[Material provided]

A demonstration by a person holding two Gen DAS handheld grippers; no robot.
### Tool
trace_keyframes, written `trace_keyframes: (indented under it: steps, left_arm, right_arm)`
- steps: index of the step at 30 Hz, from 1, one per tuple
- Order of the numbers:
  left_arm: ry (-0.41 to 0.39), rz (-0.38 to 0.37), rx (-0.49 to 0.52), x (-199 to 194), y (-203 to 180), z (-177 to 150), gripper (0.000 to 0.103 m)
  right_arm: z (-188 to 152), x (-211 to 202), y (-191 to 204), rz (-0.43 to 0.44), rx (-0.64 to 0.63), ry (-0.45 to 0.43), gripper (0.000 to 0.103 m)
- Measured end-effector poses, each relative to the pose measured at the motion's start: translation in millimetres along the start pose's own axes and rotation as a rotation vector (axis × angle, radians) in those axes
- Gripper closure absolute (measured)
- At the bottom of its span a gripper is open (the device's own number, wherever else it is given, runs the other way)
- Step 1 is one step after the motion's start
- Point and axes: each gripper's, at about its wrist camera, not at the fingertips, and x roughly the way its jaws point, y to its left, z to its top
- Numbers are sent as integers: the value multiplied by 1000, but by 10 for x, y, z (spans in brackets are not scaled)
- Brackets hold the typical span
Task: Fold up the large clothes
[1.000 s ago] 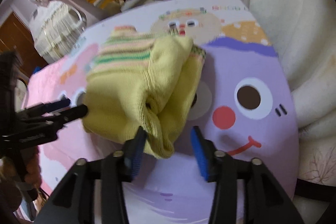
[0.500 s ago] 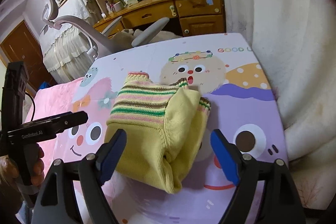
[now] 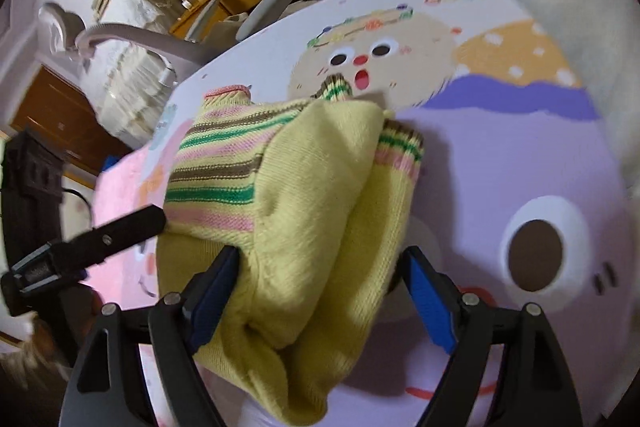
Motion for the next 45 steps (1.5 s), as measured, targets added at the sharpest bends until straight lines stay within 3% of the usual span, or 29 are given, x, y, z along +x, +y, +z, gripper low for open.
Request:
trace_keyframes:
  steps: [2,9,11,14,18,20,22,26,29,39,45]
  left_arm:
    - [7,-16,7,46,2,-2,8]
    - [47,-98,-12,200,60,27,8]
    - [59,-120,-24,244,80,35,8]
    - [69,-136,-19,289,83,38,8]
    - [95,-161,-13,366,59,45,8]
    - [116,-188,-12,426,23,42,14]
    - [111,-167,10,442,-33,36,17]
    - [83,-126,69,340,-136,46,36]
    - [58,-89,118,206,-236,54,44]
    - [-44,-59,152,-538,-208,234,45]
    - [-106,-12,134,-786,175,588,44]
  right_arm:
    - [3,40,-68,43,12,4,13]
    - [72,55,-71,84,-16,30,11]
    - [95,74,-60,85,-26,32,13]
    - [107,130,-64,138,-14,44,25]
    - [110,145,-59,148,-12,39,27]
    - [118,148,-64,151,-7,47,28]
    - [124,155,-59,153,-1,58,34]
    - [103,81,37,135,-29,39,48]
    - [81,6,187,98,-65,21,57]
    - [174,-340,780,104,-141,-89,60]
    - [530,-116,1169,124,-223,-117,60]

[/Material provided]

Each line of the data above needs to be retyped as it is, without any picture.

A demonstration by a person holding two Gen DAS handheld grippers; no robot.
### Tool
trace_keyframes, written `trace_keyframes: (indented under it: steps, left_arm, right_arm)`
- steps: index of the step at 30 Hz, from 1, one per tuple
- Order of the numbers:
  left_arm: ry (-0.41 to 0.39), rz (-0.38 to 0.37), rx (-0.49 to 0.52), x (-199 to 194), y (-203 to 180), z (-177 to 150), gripper (0.000 to 0.103 m)
  right_arm: z (-188 to 152), x (-211 to 202), y (-191 to 204), rz (-0.43 to 0.44), rx (-0.64 to 0.63), ry (-0.45 to 0.43), gripper (0.000 to 0.103 m)
- Measured end-effector poses, each relative to the pose measured at the motion's start: translation in millimetres along the start pose's own axes and rotation as a rotation vector (axis × angle, radians) in those axes
- Gripper closure absolute (measured)
- At the bottom of its span a gripper is open (the device's own number, wherever else it is given, runs the other way)
- Step 1 is one step after the motion's start
- Point and axes: each gripper's, at about its wrist camera, not at the fingertips, and x roughly the way its jaws point, y to its left, z to its top
- Numbers are sent as integers: the value multiplied by 1000, but by 10 for x, y, z (spans in brackets are not scaled)
- Brackets hold the typical span
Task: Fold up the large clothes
[1.000 s ago] 
[0.500 s ago] 
[now] 
Motion for the next 45 steps (1.5 s), as measured, targets added at the sharpest bends until straight lines stay within 3% of the usual span, or 29 are given, x, y, z along +x, +y, +z, gripper low for open.
Request:
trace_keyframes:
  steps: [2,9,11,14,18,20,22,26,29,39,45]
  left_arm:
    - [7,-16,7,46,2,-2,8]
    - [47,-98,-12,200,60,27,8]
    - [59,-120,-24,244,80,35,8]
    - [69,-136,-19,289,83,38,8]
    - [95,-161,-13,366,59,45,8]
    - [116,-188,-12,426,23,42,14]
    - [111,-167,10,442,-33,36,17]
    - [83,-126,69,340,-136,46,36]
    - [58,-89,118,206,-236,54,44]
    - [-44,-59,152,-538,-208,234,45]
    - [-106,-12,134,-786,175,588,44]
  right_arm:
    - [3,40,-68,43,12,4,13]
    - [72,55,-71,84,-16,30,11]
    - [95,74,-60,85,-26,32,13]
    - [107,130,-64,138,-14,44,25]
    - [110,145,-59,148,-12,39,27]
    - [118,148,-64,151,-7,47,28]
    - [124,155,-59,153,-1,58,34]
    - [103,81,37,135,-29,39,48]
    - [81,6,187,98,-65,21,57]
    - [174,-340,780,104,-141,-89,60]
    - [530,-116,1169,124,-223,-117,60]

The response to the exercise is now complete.